RNA Binding Proteins and RNA Processing as Targets for Brain Disorders
Research in Assistant Professor of Biomedical Sciences Sika Zheng’s lab is focused on RNA processing and regulation unique to the brain. Through studying brain-specific RNA-centered gene expression mechanisms and the related regulators, i.e., RNA binding proteins, the lab aims to design more refined and targeted approach against various brain disorders without systemic side effects on other parts of the body. The Zheng lab is also actively developing new methods, particularly assays suitable for diagnostics and screening. For example, the lab recently devised a new method to precisely monitor changes in cellular NMD activity, alternation of which could have a large impact on various diseases, including amyotrophic lateral sclerosis, frontotemporal dementia, and cancers. Using these innovative technologies, Zheng and collaborators are performing high to medium throughput molecular screening to identify hit compounds that will be optimized into potential drug leads.
Targeting Remyelination and Neuroprotection in Multiple Sclerosis (MS)
The Tiwari-Woodruff lab investigates mechanisms of demyelination-induced neurodegeneration and therapeutic neuroprotection using two demyelinating mouse models of MS: immune-mediated experimental autoimmune encephalomyelitis (EAE) and non-immune-mediated toxic cuprizone diet. Demyelination related pathologies targeting optic neuritis, learning and memory, seizure activity in MS are some of the topics that are being investigated. Additionally, through continued collaborations with researchers at UIUC, UCLA, and pharmaceutical companies, the lab interrogates remyelinating/therapeutic efficacies and mechanisms of action of various approved and potential MS drugs. As all the estrogen receptor (ER) beta ligands induce axon remyelination and neuroprotection during EAE, we analyzed the common mechanism in otherwise minimal immunomodulation. The ER beta ligands all upregulate the chemokine CXCl1/KC as measured in the peripheral splenocyte during EAE. It is involved in both leukocyte migration and oligodendrocyte development. We are interested in pursuing this target in collaboration with Professor Mauritzio Pellecchia and hope to invent and test small molecules that target CXCl1 increases or CXCR2 receptor activity in the CNS to induce axon remyelination and neuroprotection in multiple sclerosis and other neurodegenerative diseases”.
Targeting the EphA4 receptor for the treatment of Amyotrophic Lateral Sclerosis (ALS)
Professor of Biomedical Sciences Maurizio Pellecchia of the School of Medicine and his collaborators have designed a novel series of compounds targeting the EphA4 receptor that are very efficacious in cellular and animal models of ALS. Working in collaboration with the laboratory of Professor of Biomedical Sciences Iryna Ethell, researchers are further studying these agents at the mechanistic level. Iron Horse Therapeutics, a biotech company in San Diego, is attempting to capitalize on this research to develop much needed novel ALS therapeutics.

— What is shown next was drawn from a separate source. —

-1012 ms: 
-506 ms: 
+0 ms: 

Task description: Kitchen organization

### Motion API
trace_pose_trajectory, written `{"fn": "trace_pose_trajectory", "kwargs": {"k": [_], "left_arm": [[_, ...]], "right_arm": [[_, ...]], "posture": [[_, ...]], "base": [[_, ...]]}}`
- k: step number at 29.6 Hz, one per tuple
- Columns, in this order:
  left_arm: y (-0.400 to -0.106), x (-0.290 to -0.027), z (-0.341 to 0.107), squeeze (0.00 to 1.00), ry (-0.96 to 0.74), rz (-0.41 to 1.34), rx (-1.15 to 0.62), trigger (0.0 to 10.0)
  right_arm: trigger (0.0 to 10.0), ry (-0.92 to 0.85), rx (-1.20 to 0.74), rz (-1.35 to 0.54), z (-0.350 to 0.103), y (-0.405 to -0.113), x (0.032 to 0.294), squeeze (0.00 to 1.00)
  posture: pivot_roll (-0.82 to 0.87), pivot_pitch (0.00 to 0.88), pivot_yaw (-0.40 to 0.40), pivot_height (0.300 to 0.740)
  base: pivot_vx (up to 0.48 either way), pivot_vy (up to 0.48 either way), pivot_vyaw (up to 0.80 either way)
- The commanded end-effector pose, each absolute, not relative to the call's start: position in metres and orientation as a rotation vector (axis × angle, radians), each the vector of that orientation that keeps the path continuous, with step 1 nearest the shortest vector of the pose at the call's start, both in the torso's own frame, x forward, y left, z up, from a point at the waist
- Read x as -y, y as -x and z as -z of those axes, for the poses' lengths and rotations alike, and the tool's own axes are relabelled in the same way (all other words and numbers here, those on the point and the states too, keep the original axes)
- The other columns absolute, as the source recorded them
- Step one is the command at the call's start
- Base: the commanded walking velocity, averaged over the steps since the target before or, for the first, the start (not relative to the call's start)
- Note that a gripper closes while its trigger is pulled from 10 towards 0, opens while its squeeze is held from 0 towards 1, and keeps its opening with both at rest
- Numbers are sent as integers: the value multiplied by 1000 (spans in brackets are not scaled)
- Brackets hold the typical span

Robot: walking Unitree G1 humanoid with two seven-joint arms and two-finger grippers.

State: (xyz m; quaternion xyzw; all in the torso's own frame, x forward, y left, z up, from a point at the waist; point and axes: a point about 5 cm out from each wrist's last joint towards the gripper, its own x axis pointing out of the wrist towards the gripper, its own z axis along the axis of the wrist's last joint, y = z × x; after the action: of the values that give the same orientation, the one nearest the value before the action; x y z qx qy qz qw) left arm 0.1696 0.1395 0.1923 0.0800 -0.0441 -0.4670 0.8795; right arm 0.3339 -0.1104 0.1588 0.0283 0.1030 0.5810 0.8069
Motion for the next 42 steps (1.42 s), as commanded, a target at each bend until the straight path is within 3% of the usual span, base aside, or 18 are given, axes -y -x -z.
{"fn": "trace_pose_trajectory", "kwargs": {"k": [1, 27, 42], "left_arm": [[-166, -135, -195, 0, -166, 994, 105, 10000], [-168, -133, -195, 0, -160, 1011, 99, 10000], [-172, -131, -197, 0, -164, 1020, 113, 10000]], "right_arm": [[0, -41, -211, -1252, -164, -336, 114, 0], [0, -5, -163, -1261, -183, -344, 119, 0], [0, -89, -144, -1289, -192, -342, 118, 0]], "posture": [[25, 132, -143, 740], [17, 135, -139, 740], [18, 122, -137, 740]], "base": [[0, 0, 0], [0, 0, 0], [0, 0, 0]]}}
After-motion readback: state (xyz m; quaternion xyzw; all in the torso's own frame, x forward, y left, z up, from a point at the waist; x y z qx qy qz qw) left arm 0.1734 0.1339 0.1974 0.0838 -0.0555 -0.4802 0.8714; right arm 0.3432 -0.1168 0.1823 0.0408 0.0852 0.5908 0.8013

Fragile X Syndrome (FXS) and Alzheimer’s Disease
Researchers in the laboratory of UCR School of Medicine Professor of Biomedical Sciences Iryna Ethell utilize novel molecular approaches in neuroscience and mouse genetics to conduct research on the molecular basis of neurologic diseases. Through this research, the laboratory is unveiling the mechanisms at the basis to the pathophysiology of Fragile X Syndrome (FXS) and glial control of injury-induced synapse development and remodeling in the brain following traumatic brain injury and diseases; role of actin-regulating proteins in synaptic plasticity, A β-induced synapse loss and cognitive decline associated with Alzheimer's Disease. These studies culminated with the identification of potential drug targets and the development of animal models to assess their efficacy, both essential stepping stones for the development of novel therapeutics.
Stroke and Brain Injury
UCR School of Medicine Professor of Biomedical Sciences Byron Ford’s laboratory studies the neuroprotective roles of neuregulin-1 (NRG-1) and other compounds in stroke and other acute neuroinflammatory disorders. Researchers utilize in vivo and in vitro models as well as high-throughput tools to scan the genome, transcriptome, proteome and metabolome to understand mechanisms associated with neuronal pathology and neuroinflammation following acute brain injuries. NRG-1 is currently in human clinical trials and showed significant efficacy in a phase II study of heart failure patients. The results of these studies have therapeutic implications for other acute neuroinflammatory disorders include traumatic brain injury, nerve agent toxicity, cerebral malaria and sepsis.